With attempt on Justice Kavanaugh’s life, leftist rhetoric and Roe protests have gone too far
The last few weeks have demonstrated that throngs of dissenters seem to believe that the Supreme Court is here at the leisure of the people, to entertain and to please them — and if it fails, some will stalk, harass and even plot assassination attempts against said members. This cannot stand.
A California man was arrested near Justice Brett Kavanaugh’s house in Maryland and charged with attempting or threatening to kidnap or murder a judge. According to the criminal complaint, Nicholas John Roske, 26, had a weapon and told law enforcement he intended to murder “a specific United States Supreme Court Justice.”
He said he wanted to keep Kavanaugh from being the decisive vote on a New York gun rights case and possibly overturning Roe vs. Wade, the FBI said.
An activist group on Twitter called “Ruth Sent Us,” named for the late Supreme Court Justice Ruth Bader Ginsburg, tweeted that Kavanagh’s address has been online for months and balked at the claim that Roske went to Kavanaugh’s home with weapons. The group went through with it’s plan to keep “protesting peacefully” at Kavanaugh’s home Wednesday night even after the threat — the home the justice shares with his wife and two daughters.
It was easy to see this coming. In 2020, when the Supreme Court was hearing a Louisiana case about abortion laws, Senator Chuck Schumer stood outside the Supreme Court and called out Kavanaugh (and Justice Neil Gorsuch) saying they had “released the whirlwind” and would “pay the price” for rulings such as one might overturn Roe.
This is the second time in weeks that people disappointed — outraged to the point of derangement, even — protested at the homes of several justices.
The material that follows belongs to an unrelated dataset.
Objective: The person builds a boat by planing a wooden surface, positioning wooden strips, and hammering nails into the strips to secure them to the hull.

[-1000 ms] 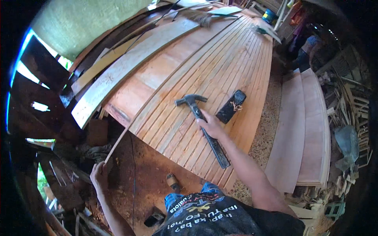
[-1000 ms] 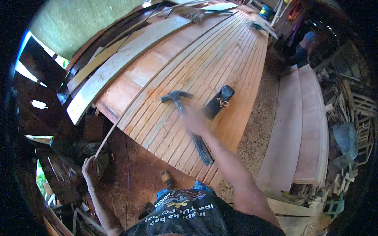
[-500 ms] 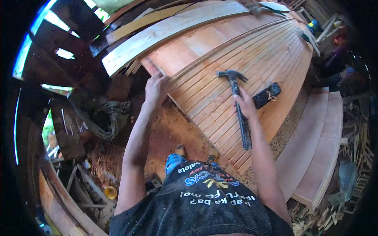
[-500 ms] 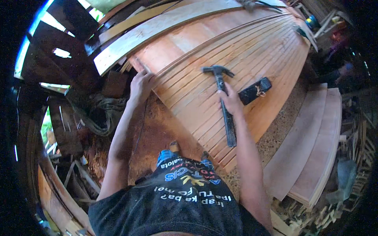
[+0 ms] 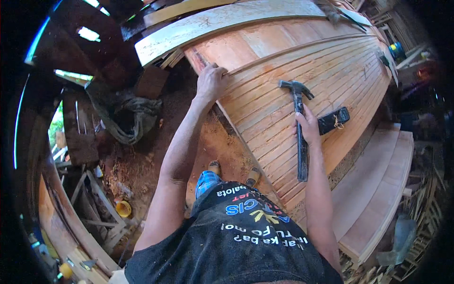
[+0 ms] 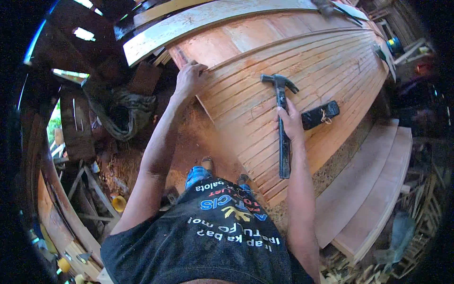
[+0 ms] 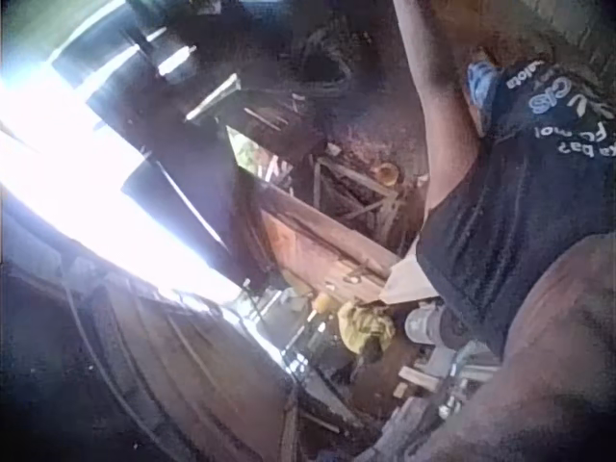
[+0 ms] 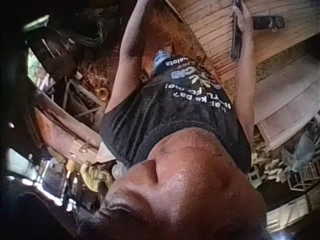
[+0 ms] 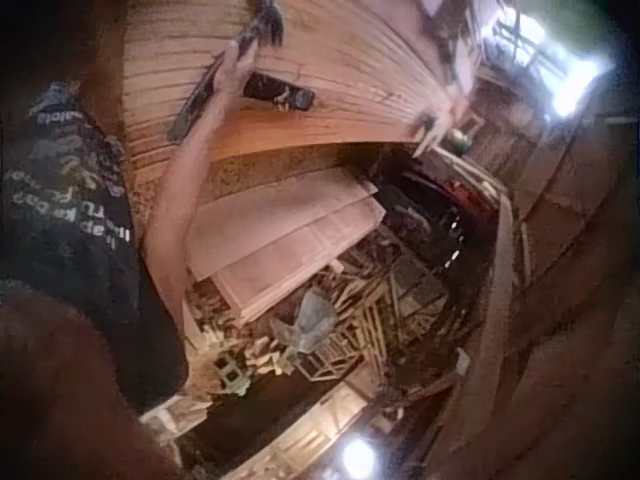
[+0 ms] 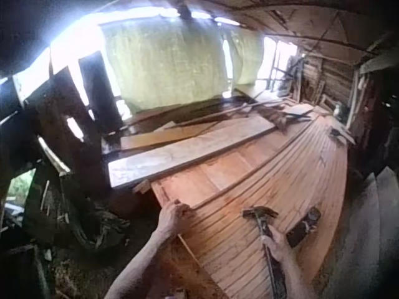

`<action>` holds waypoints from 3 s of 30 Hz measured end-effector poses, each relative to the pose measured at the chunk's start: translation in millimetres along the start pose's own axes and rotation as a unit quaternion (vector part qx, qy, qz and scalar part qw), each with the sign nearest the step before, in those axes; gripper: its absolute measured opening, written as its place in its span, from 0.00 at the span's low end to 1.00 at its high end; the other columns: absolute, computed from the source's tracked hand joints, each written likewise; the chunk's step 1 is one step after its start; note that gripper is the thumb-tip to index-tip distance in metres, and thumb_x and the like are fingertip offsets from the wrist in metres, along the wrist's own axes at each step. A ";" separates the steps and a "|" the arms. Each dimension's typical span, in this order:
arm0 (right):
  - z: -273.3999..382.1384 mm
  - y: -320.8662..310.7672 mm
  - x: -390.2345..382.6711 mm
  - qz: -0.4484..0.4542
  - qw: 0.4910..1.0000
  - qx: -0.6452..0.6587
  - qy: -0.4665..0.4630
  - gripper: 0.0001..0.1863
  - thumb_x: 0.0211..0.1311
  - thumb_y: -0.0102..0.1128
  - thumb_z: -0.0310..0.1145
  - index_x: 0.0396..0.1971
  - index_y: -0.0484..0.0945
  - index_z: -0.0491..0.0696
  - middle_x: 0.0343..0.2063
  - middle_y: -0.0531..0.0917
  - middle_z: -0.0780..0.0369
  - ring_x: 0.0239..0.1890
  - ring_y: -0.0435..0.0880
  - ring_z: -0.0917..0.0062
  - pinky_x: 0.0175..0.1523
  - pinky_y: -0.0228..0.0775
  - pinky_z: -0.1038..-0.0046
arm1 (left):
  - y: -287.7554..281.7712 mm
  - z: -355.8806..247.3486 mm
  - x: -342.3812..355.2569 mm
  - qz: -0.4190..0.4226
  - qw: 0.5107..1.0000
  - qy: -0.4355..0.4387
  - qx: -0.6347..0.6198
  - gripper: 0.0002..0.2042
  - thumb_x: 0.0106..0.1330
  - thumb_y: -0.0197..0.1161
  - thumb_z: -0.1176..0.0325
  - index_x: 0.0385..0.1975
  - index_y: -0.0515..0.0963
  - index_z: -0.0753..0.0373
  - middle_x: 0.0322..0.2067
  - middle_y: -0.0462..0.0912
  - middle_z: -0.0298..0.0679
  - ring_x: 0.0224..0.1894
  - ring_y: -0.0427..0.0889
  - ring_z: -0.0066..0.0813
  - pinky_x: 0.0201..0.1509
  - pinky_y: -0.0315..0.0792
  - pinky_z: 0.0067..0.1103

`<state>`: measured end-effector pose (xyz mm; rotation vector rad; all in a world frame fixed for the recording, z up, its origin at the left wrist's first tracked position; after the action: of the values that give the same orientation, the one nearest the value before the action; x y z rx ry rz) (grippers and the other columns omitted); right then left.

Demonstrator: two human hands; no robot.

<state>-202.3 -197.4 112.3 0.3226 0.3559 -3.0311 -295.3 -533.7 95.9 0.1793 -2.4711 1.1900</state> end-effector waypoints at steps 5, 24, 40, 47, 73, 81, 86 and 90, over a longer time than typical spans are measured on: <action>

A few weeks ago, protesters gathered outside the homes of Kavanaugh, Justice Samuel Alito, and Chief Justice John Roberts after a leaked draft opinion suggested the court was preparing to overturn Roe.
Unlike the kinds of peaceful protests or marches that often fill crowded city streets during a time of unrest or outrage, it’s clear this kind of harassment is meant to intimidate, threaten, persuade, or coerce justices into changing their opinions on a particular, pivotal, legal matter. Even unto death.
Protests are fine: The right to petition the government for a redress of grievances is enshrined in the First Amendment. Threatening justices to do a particular bidding is not just unlawful and immoral but shows a common misconception about the Supreme Court that’s been evolving the last few years.
Laws are imperfect but they are important guidelines that attempt to legislate morality: Such is humanity’s need to be persuaded towards the better good. America’s three branches are separate and autonomous and are designed to keep one in another in check — to keep anyone from having too much power. If laws are unconstitutional, the Supreme Court checks this.
Congress has often failed to legislate the hot-button issues that make both sides of America’s political aisle crazy: abortion, guns, marriage, education, gender issues. So, they land in the court’s lap. Its decision is then the law of the land and instead of a swath of Americans being upset with their state or federal lawmakers, or moving to a state where their views prevail, they’re venomously angry with nine justices who are just doing their jobs.
If the Supreme Court continues to be harassed even to the point of near-assassination attempts, it’s possible a member of the Supreme Court would cave in on a pivotal decision, changing the ruling. Could you blame him or her? But this is not how our three branches are meant to work, especially not the Supreme Court.
It is not meant to have the power it does, both politically and legislatively — and now, clearly, in people’s minds. The justices must be able to work independently of threats or persuasion. This is vital for the health of the way our government was designed.
The fact that someone targeted Kavanaugh specifically is even more awful as it was Democrats who designed his confirmation hearing to be a circus of slander and defamation, smearing his good name and legal reputation without a shred of certifiable evidence. Shall he lose his life because his jurisprudence is different from Schumer’s?
The Supreme Court has made mistakes and will make more. That should not subject justices to harassment but should demonstrate just why they should not have any more power over the other two branches and should be left alone and autonomous, to do their job in peace.
The Supreme Court is not there to entertain you. To do your bidding. To deliver your preferred justice. To assuage your guilt. To satiate your political passions. It is there to ensure America’s laws are just and interpret the Constitution.